21/07/2017

L'ALCOOL ET LA NOSTALGIE

Lu et commenté par Maryline

alcool 1.gifQuatrième de couverture : Réveillé en pleine nuit par un coup de téléphone de Jeanne, qui lui apprend le décès de Vladimir, Mathias part à Moscou pour escorter le corps de son ami jusqu'à son village natal, au- delà de Novossibirsk.

Dans le Transsibérien, il s'adresse au faux frère couché dans sa boîte, évoque le trio fiévreux que tous deux ont formé avec Jeanne, et l'emprise des stupéfiants autant que le dépit amoureux qu'il a cru fuir en retournant seul à Paris.

Au fil de quatre mille kilomètres de paysages ouatés, pâles bouleaux et neige immaculée, les souvenirs se pressent, bientôt relayés par les plus belles pages de Gogol, Tchekhov, Dostoïevski ou Axionov qui lui avaient fait rêver la Russie.

Si l'amour ne peut plus rien quand l'alcool et la nostalgie se sont emparés d'un homme, restent la révolution, la mort, ou la littérature.

 

 

 

 

 

L'auteur : Mathias ENARD

alcool 2.jpegMathias Enard est né à Niort le 11 janvier 1972, après une formation à l'école du Louvres, il suit des études d’arabe et de persan et passe de longs séjours au Moyen-Orient.

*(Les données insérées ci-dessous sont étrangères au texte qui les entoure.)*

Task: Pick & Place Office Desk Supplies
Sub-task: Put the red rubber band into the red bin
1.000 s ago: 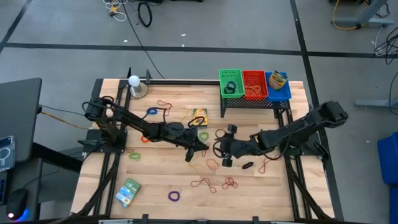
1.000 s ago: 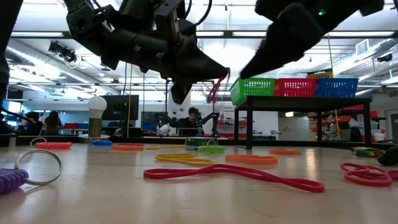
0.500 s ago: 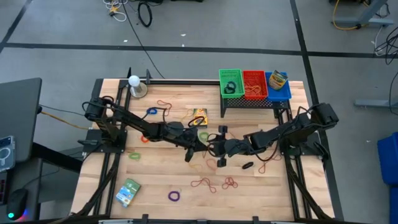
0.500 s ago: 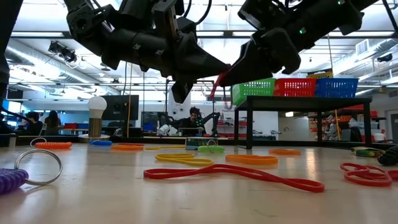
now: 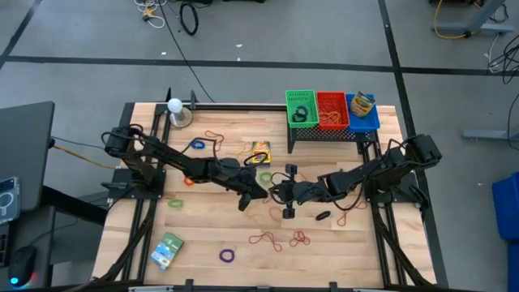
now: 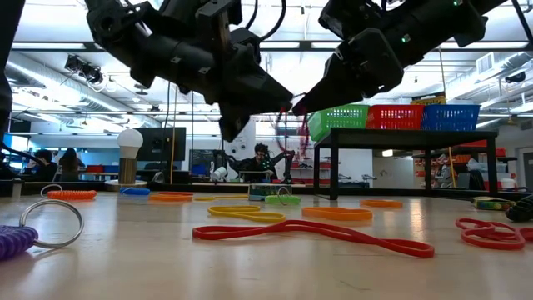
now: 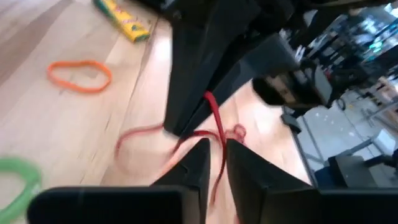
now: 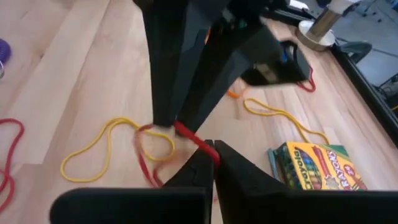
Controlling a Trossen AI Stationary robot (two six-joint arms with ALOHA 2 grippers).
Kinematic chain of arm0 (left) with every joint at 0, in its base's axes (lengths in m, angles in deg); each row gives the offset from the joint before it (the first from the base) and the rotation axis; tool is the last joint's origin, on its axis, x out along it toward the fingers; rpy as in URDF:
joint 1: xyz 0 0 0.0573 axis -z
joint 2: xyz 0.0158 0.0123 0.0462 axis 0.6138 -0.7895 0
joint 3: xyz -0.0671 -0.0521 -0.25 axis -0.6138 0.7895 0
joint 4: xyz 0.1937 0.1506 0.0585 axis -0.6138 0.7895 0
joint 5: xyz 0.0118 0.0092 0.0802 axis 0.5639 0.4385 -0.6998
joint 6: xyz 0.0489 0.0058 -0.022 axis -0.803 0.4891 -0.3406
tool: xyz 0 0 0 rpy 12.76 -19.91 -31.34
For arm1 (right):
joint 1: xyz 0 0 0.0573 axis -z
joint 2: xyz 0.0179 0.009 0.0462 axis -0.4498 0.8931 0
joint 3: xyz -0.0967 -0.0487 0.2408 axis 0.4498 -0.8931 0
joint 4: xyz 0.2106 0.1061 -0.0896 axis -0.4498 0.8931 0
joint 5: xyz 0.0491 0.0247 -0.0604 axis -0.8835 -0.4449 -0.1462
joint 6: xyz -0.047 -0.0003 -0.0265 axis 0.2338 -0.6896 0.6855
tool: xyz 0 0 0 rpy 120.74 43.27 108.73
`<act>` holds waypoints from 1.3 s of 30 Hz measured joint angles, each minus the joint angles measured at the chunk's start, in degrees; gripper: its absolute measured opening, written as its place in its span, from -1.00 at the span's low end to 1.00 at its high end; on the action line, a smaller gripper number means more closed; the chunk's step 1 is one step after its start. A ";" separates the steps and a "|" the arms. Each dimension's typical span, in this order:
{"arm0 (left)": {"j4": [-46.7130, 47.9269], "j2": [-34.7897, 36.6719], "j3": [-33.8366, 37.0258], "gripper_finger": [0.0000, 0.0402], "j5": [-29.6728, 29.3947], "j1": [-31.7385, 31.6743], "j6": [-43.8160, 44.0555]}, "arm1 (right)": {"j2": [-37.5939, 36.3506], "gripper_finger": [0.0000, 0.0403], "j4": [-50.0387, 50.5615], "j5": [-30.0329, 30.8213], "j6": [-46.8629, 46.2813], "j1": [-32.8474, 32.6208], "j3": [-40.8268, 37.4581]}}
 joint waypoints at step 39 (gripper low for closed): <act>-2.22 13.72 15.06 -0.92 -21.59 -0.49 -0.25 | -19.04 -0.99 68.93 13.94 -5.53 24.34 39.23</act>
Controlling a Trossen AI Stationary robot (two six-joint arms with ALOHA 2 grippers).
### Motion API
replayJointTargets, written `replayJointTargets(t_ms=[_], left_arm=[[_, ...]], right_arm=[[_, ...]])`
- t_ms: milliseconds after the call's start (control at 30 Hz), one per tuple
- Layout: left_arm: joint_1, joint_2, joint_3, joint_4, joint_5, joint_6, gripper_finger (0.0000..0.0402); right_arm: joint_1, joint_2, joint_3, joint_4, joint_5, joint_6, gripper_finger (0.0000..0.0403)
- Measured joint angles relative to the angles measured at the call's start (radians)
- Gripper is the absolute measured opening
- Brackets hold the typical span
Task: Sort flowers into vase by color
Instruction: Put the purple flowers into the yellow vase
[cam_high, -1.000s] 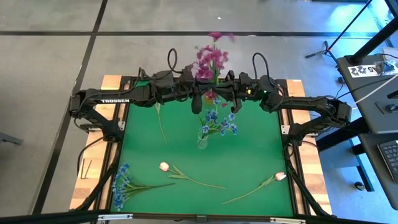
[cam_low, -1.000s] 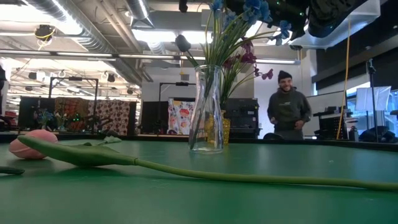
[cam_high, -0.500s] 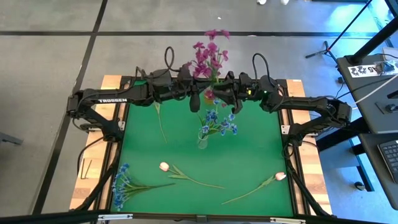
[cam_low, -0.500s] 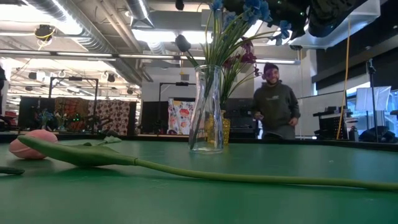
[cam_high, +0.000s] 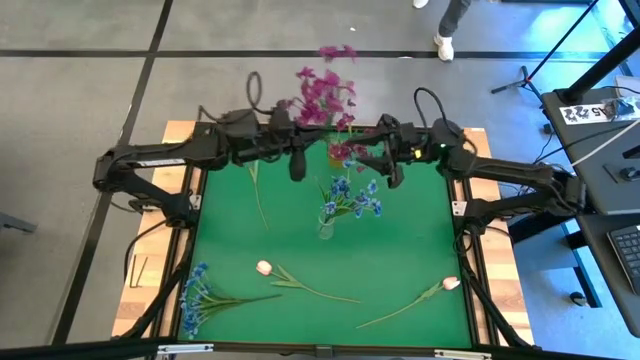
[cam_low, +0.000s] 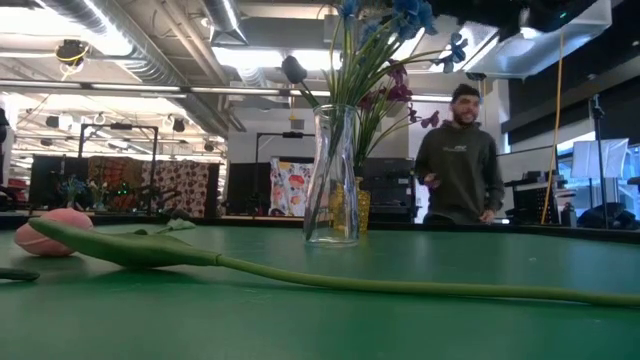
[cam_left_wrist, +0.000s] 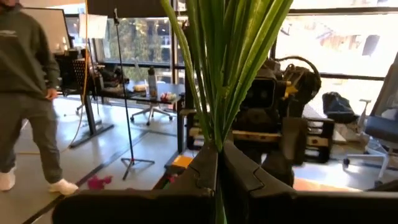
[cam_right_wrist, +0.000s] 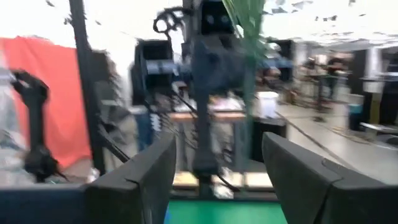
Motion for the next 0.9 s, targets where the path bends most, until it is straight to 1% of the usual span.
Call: replayJointTargets(t_ms=[233, 300, 367, 433, 533, 567, 667, 767, 900], left_arm=[[0.004, -0.139, 0.0, -0.091, -0.008, 0.032, 0.0], [0.005, -0.172, 0.0, -0.126, -0.031, 0.044, 0.0], [0.011, -0.189, -0.009, -0.114, -0.047, 0.045, 0.0], [0.027, -0.208, -0.043, -0.121, -0.049, 0.043, 0.0], [0.053, -0.213, -0.126, -0.077, -0.051, 0.042, 0.0], [0.064, -0.215, -0.161, -0.047, -0.051, 0.042, 0.0], [0.108, -0.228, -0.242, 0.11, -0.042, 0.025, 0.0], [0.163, -0.26, -0.289, 0.196, -0.023, 0.022, 0.0], [0.257, -0.271, -0.332, 0.186, -0.014, 0.003, 0.0]], right_arm=[[-0.046, -0.189, 0.0, -0.383, 0.146, -0.157, 0.0203], [-0.059, -0.236, 0.0, -0.466, 0.192, -0.184, 0.0194], [-0.072, -0.274, -0.005, -0.523, 0.233, -0.192, 0.0185], [-0.085, -0.311, -0.027, -0.543, 0.257, -0.192, 0.0178], [-0.104, -0.353, -0.087, -0.542, 0.266, -0.192, 0.0168], [-0.111, -0.364, -0.113, -0.54, 0.268, -0.19, 0.0166], [-0.139, -0.382, -0.185, -0.509, 0.272, -0.18, 0.0161], [-0.17, -0.392, -0.232, -0.475, 0.274, -0.153, 0.016], [-0.203, -0.395, -0.249, -0.461, 0.274, -0.129, 0.016]])
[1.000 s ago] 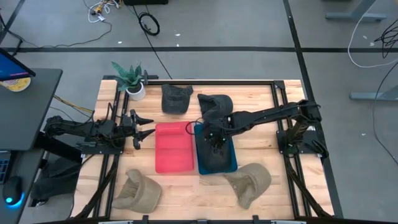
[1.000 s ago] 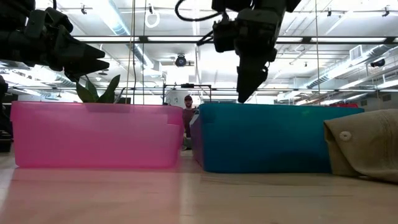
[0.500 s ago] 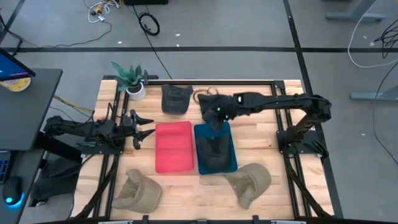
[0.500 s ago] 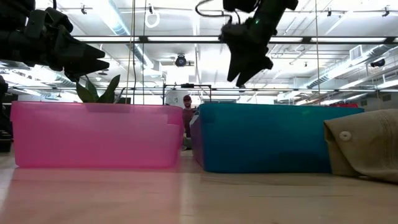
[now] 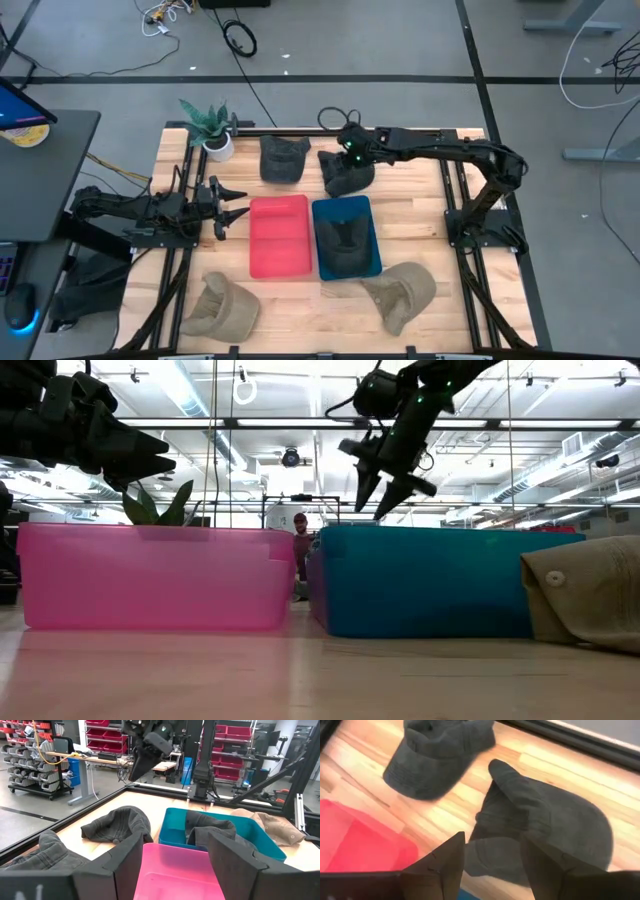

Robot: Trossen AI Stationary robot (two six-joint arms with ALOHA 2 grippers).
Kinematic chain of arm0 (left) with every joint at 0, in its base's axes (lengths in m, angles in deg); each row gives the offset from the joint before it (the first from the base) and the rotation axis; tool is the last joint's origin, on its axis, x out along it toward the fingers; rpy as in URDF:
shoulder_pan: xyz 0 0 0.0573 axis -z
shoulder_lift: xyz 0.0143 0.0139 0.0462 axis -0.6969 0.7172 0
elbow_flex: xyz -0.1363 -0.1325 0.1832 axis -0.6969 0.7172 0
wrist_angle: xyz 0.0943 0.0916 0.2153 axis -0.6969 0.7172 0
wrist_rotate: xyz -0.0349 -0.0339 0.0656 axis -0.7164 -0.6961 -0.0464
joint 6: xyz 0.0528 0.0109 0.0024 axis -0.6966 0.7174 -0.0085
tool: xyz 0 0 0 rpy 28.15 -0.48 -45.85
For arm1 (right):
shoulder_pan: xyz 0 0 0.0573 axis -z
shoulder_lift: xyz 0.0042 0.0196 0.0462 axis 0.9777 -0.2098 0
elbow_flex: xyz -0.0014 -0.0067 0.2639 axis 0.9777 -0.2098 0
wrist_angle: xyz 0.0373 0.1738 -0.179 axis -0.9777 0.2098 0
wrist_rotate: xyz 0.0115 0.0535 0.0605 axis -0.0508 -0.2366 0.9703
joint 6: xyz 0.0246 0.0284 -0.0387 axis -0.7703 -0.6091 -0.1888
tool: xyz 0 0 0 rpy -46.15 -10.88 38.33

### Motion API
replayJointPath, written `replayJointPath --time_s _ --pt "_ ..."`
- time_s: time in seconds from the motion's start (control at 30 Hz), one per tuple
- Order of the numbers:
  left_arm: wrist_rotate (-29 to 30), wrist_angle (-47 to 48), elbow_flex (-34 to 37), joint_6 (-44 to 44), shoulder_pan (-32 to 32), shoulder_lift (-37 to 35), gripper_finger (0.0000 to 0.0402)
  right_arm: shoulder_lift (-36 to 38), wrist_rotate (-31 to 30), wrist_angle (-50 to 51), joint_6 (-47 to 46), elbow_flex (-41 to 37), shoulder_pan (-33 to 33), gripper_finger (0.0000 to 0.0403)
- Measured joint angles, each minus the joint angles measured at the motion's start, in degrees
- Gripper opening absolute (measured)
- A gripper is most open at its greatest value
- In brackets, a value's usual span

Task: Pick & Place hat
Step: Put the black cap into the blue bin

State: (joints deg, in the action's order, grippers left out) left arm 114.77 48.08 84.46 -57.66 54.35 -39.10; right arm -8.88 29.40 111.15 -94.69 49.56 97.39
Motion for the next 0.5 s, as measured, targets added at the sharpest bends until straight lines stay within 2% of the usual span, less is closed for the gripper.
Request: replayJointPath --time_s 0.13,0.5 --pt "0.00 0.00 0.00 0.00 0.00 0.02 0.0225 -2.88 1.75 -1.34 -0.95 0.00 0.71 0.0192" --pt "0.00 0.02 0.00 0.00 0.02 0.02 0.0225 -8.62 -3.22 0.10 -5.55 -0.02 2.39 0.0192"
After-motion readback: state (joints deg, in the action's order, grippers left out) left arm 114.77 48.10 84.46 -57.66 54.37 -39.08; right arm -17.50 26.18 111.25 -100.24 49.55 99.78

Il s’installe en 2000 à Barcelone. Il y anime plusieurs revues culturelles.

Il participe aussi au comité de rédaction de la revue Inculte à Paris.

Il a publié "La Perfection du tir" (2003 – Prix des cinq continents de la francophonie 2004), "Remonter l’Orénoque" (2005) et "Bréviaire des artificiers" (2007).

En 2008, Acte Sud publie son roman "Zone" caractérisé par une seule phrase de 500 pages. "Le roman" reçoit la même année, le Prix Décembre et le Prix du livre Inter.

Mathias Enard a obtenu le 25e Prix du livre en Poitou-Charentes pour "Parle-leur de batailles, de rois et d'éléphants". Il reçoit le Goncourt des lycéens en 2010. En 2012, il publie "Rue des voleurs" puis en 2015, "Boussole" qui obtient le Prix Goncourt 2015.

 

Mon avis:

Si ce voyage de 88 pages en Transsibérien à travers la Russie enneigée et à travers les souvenirs alcoolisés de Mathias est d'une grande force émotionnelle, il est aussi parfois lourd de tristesse et lourd d'érudition.

J'aime beaucoup l'écriture de Mathias Enard (je vous recommande chaudement le magnifique "Parle-leur de batailles, de rois et d'éléphants"), une écriture ciselée, scandée, des mots choisis et un grand pouvoir d'évocation. Je retrouve cette beauté dans "L'alcool et la nostalgie" comme autant de photos artistiquement floues des paysages de Sibérie, mais aussi des paysages intérieurs du personnage où se mêlent l'alcool et la nostalgie, ces deux mots, qui selon Tchekhov, définissent l'âme russe.

Pourtant, ces pages m'ont semblé pesantes par moment, tout simplement parce que je manque de culture. Je connais mal l'histoire russe et encore plus mal sa littérature. Handicap évident pour lire du Mathias Enard, qui lui est incroyablement cultivé et qui ne manque pas de se servir de cette culture! Ainsi, les allusions littéraires m'ont souvent échappé et je me suis sentie un peu frustrée... Par contre, quand l'allusion vous parle, parce que vous avez lu le livre auquel Enard fait référence, alors ce roman prend une dimension magnifique!

 

En marge du livre: le Transsibérien

alcool 3.jpgLe chemin de fer transsibérien ou le Transsibérien (en russe : Транссибирская магистраль), est une voie ferrée de Russie qui relie Moscou à Vladivostok sur 9 288 kilomètres. La ligne du Transsibérien traverse plus de 990 gares. De Moscou à Vladivostok, la durée du voyage est d’une semaine. La majorité de la population de la Sibérie se concentre le long du Transsibérien où se trouvent quelques bassins industriels importants, dont le Kouzbass. Le train est parfois le seul moyen pour rallier les villages isolés de Sibérie. Il est surtout le plus économique et le plus fiable.

Le Transsibérien a été voulu dès 1891 par les tsars pour relier les confins de leur empire, l'ouest à l'est. Sa construction s'achève le 5 octobre 1916, avec l'ouverture du pont sur l'Amour à Khabarovsk.

Chantée par les aventuriers et les poètes, cette voie mythique de chemin de fer fait dorénavant partie de la vie quotidienne des Russes.